**TASK ITEM**
From the first line to the last, please write out the data exactly.

┌─ DATA

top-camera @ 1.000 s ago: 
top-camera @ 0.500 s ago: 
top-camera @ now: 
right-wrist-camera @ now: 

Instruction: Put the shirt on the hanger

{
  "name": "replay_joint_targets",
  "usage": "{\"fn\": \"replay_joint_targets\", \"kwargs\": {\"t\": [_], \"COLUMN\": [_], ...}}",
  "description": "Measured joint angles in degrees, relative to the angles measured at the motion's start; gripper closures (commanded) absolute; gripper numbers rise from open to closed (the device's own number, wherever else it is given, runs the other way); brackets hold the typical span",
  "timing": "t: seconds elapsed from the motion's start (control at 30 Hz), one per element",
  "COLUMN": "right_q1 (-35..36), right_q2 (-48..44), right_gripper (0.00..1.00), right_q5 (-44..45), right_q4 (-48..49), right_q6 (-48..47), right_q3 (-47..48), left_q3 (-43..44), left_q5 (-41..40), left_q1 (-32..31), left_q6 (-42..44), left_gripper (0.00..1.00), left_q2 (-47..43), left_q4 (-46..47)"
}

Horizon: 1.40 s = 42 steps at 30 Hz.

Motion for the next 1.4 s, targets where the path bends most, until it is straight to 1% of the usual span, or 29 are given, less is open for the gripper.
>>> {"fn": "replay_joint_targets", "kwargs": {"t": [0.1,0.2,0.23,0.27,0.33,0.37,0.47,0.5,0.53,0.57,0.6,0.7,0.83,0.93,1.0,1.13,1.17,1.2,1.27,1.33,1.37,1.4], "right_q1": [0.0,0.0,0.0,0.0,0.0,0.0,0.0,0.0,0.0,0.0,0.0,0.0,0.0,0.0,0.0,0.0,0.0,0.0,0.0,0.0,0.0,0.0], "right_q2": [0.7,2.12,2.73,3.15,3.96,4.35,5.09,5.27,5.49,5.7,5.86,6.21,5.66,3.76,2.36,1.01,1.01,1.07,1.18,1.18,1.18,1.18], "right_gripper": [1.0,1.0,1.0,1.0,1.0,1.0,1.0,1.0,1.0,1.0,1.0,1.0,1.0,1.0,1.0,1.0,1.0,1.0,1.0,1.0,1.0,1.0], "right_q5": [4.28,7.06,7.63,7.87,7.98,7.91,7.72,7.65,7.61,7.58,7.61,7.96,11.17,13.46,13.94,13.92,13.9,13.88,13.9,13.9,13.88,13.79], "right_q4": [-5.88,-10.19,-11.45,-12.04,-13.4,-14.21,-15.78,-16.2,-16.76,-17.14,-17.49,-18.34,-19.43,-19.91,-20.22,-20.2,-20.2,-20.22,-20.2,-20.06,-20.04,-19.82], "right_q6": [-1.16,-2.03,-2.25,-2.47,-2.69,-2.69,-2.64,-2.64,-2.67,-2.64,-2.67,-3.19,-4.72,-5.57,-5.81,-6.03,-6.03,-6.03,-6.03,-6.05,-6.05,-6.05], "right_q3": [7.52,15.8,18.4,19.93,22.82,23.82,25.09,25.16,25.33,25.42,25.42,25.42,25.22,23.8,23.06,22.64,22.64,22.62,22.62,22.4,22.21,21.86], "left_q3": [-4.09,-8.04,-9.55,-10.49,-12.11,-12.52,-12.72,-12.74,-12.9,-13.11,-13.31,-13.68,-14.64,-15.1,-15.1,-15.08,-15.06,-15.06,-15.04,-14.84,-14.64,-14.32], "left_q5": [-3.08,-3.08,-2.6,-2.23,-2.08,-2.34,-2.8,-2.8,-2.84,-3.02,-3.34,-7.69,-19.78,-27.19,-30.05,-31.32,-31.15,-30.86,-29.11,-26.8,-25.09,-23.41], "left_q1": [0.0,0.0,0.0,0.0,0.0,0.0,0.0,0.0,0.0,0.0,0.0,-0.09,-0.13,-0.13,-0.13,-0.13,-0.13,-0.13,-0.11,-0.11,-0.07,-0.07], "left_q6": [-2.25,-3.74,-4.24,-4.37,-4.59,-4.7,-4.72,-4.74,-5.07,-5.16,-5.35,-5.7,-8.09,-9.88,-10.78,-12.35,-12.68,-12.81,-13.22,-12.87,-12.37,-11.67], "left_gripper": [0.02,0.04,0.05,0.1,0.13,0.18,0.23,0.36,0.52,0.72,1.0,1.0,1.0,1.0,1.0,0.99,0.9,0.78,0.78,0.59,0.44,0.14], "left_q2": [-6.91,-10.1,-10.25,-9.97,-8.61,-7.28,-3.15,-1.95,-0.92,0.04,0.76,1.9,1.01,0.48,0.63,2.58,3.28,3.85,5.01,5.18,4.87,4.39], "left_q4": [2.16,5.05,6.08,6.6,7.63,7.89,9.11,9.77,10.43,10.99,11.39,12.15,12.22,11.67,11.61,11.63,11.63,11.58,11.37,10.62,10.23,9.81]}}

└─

**EXERCISE ANSWER**
top-camera @ 1.000 s ago: 
top-camera @ 0.500 s ago: 
top-camera @ now: 
right-wrist-camera @ now: 

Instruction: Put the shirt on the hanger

{
  "name": "replay_joint_targets",
  "usage": "{\"fn\": \"replay_joint_targets\", \"kwargs\": {\"t\": [_], \"COLUMN\": [_], ...}}",
  "description": "Measured joint angles in degrees, relative to the angles measured at the motion's start; gripper closures (commanded) absolute; gripper numbers rise from open to closed (the device's own number, wherever else it is given, runs the other way); brackets hold the typical span",
  "timing": "t: seconds elapsed from the motion's start (control at 30 Hz), one per element",
  "COLUMN": "right_q1 (-35..36), right_q2 (-48..44), right_gripper (0.00..1.00), right_q5 (-44..45), right_q4 (-48..49), right_q6 (-48..47), right_q3 (-47..48), left_q3 (-43..44), left_q5 (-41..40), left_q1 (-32..31), left_q6 (-42..44), left_gripper (0.00..1.00), left_q2 (-47..43), left_q4 (-46..47)"
}

Horizon: 1.40 s = 42 steps at 30 Hz.

Motion for the next 1.4 s, targets where the path bends most, until it is straight to 1% of the usual span, or 29 are given, less is open for the gripper.
>>> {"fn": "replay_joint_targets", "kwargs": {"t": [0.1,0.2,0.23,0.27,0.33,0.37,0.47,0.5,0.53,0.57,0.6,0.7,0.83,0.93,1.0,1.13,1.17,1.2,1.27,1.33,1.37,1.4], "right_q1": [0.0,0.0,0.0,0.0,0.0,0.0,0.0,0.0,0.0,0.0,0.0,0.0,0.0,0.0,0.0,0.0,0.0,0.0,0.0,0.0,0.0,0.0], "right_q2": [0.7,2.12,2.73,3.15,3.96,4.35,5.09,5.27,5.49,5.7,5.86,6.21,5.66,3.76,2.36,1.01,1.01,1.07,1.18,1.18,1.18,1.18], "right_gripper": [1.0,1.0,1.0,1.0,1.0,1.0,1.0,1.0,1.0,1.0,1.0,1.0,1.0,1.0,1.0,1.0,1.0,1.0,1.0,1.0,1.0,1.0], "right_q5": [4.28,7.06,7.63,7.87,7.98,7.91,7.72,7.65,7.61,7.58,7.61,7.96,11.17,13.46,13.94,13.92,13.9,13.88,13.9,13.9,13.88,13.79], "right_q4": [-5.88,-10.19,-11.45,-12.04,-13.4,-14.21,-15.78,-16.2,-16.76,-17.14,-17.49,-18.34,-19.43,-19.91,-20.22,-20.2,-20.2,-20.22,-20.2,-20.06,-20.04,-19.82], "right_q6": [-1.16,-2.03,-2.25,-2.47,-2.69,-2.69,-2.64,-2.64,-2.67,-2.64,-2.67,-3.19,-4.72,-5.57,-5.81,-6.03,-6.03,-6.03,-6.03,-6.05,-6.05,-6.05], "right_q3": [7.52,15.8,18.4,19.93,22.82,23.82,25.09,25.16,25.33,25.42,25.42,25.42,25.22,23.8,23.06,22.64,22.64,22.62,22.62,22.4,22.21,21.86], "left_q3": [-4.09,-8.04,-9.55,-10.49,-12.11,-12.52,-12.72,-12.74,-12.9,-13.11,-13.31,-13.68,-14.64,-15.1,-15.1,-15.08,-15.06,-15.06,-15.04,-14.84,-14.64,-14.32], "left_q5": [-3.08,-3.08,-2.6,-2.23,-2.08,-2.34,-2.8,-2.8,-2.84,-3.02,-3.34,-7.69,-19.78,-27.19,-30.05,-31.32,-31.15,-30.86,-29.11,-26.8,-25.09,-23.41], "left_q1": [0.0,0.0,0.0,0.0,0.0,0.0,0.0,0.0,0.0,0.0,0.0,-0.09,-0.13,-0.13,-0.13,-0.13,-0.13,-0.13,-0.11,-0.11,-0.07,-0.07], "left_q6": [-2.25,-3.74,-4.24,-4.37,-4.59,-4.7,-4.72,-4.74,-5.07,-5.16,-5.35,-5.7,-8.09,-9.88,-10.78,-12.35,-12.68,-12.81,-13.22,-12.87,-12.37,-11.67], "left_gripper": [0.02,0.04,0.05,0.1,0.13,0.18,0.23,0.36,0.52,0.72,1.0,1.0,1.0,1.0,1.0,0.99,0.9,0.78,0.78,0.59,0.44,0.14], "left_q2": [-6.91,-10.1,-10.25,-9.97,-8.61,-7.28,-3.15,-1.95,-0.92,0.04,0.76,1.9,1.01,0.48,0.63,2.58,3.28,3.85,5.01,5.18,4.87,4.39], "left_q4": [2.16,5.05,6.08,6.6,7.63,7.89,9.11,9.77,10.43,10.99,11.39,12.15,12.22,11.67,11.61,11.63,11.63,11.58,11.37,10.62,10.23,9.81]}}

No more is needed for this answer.